The force behind the structure: Britney's controversial father Jamie Spears, who has served as her court-appointed conservator since her emotional breakdown in early 2008, assuming near total control over her business and personal life. His continuation of that role has been key for insuring her tour and maintaining her custody agreement with ex-husband Kevin Federline. Proponents of this arrangement believe it has helped Britney stay on track. "The reason for the miracle comeback, the reason she has not been in the news, is so due to Jamie," says the source. "He had a bad rap in the past. I don't know how much of the show he's running, but he's making sure she stays out of trouble. He was the only one capable of doing that in her life."

The strong arm of the conservatorship is felt in everything from Spears' curtailed spending to the weeding out of people who are considered bad influences. Even her downtime on the tour was carefully choreographed. When Spears' tour bus pulled into Pittsburgh, Pa., in March, the manager of the local Mad Mex restaurant didn't think twice about Spears' advance team's request: no flash photography, and her tables were not to be offered Red Bull or alcohol. Hard to argue with the results: a low-key meal devoid of drama. The most exciting thing the manager had to say was that Spears really liked the guac.

The conservatorship has its critics. Onetime Spears confidant Sam Lutfi, who is appealing a long-standing restraining order brought by Jamie to keep him away from Britney, insists that he knows the pop star "is desperate to end the conservatorship." His take on the current scenario: "She's not entitled to her freedom yet able to make hundreds of millions of dollars for them by performing a world tour." And former Britney BFF Alli Sims believes the Britney machine doesn't stop the drama from happening but is simply more effective in squelching the tabloid stories. "She has so many people controlling her every move, so who knows what's real and what's not?" Sims tells TIME in an e-mail. "The people around her are keeping the stories out.
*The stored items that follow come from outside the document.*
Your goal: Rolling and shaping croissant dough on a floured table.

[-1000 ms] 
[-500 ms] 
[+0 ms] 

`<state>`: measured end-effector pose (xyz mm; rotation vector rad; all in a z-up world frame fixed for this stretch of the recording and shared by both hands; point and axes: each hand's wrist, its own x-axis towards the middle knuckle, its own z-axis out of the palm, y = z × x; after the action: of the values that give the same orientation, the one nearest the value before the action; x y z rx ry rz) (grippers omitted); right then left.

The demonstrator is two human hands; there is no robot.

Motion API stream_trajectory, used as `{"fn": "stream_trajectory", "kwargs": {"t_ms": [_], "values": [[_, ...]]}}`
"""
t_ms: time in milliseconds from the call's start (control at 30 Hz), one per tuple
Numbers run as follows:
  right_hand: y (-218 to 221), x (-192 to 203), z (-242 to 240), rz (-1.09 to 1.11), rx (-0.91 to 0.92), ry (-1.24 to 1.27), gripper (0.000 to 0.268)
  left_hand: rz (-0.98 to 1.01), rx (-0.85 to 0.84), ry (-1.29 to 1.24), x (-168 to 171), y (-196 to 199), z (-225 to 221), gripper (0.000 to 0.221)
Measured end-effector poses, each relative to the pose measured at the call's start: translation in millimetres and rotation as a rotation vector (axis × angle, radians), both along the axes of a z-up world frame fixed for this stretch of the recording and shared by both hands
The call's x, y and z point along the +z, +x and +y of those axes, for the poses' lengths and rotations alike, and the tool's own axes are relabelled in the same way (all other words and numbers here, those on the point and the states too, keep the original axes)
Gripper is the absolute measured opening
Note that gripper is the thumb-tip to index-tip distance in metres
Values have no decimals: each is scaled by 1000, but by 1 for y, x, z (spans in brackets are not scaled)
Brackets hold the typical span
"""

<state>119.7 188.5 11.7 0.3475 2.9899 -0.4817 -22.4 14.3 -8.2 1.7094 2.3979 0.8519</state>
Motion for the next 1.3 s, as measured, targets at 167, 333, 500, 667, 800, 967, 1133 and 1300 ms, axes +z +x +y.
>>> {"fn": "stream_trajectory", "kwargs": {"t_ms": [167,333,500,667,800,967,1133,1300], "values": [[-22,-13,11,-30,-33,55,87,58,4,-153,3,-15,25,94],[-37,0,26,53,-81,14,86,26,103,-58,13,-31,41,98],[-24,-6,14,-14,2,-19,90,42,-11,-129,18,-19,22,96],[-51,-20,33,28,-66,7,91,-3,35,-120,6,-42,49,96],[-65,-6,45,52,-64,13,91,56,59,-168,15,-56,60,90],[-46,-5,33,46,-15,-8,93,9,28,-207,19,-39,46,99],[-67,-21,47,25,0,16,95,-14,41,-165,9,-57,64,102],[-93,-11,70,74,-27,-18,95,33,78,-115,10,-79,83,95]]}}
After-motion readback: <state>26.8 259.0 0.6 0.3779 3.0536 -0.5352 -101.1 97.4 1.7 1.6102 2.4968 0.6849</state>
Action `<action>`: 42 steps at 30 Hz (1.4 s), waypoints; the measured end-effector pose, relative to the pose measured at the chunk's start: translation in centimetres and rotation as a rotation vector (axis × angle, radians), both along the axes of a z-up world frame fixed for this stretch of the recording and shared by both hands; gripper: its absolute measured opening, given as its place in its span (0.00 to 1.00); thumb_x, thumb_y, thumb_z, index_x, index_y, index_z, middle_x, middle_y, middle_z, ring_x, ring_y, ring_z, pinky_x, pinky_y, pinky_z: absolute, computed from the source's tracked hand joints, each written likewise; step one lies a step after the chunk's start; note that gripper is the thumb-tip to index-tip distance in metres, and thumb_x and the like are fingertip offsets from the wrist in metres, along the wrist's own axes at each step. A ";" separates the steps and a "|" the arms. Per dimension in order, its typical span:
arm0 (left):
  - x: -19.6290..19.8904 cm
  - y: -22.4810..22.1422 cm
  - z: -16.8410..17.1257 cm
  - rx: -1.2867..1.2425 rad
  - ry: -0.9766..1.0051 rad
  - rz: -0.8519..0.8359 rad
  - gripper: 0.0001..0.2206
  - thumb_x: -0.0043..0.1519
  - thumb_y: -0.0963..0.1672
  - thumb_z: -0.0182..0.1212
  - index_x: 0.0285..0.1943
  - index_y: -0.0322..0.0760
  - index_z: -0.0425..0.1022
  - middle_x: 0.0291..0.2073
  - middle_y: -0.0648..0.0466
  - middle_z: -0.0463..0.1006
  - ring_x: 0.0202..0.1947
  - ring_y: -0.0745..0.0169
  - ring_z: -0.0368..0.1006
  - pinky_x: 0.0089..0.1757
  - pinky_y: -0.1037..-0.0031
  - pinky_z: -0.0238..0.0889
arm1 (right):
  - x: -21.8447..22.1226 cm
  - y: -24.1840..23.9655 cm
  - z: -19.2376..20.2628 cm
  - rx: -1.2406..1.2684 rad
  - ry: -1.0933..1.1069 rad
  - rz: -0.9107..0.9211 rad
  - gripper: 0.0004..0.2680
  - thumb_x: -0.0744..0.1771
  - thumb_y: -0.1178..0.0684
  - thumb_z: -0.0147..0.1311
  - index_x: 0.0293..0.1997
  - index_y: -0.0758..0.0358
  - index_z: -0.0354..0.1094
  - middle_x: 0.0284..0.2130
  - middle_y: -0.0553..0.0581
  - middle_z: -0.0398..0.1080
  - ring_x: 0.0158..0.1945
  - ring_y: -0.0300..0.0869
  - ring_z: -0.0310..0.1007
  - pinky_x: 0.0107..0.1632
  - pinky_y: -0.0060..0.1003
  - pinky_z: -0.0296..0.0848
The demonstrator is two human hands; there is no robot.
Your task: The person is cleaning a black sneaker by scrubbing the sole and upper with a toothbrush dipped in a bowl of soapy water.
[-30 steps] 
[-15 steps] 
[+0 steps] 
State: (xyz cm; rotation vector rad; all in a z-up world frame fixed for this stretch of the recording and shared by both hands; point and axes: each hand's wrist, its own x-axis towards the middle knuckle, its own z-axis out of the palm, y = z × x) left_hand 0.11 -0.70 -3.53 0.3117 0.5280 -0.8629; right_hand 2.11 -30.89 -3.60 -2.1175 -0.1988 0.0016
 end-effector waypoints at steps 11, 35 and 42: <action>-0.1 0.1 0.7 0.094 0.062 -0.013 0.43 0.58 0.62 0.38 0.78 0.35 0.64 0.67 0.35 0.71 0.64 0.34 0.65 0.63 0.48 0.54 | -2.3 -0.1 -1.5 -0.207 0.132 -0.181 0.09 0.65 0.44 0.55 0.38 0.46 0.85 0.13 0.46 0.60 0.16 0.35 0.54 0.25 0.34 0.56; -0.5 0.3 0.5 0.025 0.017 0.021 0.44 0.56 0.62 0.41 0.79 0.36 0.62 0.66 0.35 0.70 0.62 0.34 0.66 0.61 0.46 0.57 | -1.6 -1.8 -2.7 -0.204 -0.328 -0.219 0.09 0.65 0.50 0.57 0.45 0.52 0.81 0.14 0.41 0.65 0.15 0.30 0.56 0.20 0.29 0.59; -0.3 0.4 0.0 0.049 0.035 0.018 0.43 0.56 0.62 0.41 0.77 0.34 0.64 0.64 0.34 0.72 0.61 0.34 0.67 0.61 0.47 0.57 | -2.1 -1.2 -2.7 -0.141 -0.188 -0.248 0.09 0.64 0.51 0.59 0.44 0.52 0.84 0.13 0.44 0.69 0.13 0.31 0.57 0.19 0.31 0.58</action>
I hope and pray she is at a good place."

The Spears insider says the pop star can "resent" the controls and that it gets worse when she's not touring, like now. "If you are on summer vacation, you are going to resent your parents," says the source, who hopes that we've seen "the end of the bad parts of this amazing story."

But if another bad part does unfold, it's a safe bet the pent-up media will not leave Spears alone. "There are countless journalists bemoaning the fact that Britney is so well behaved these days," says Steve Dennis, author of the new biography Britney Spears: Inside the Dream. That said, he adds, if she can hold it together, Spears will have achieved her greatest success. "If this redemption has some longevity to it, then it will be one of show business's all- time comebacks," Dennis says. "She was staring into the abyss. But right now she's showing the world" — to paraphrase her hit song "Gimme More" — "Britney's back, bitch."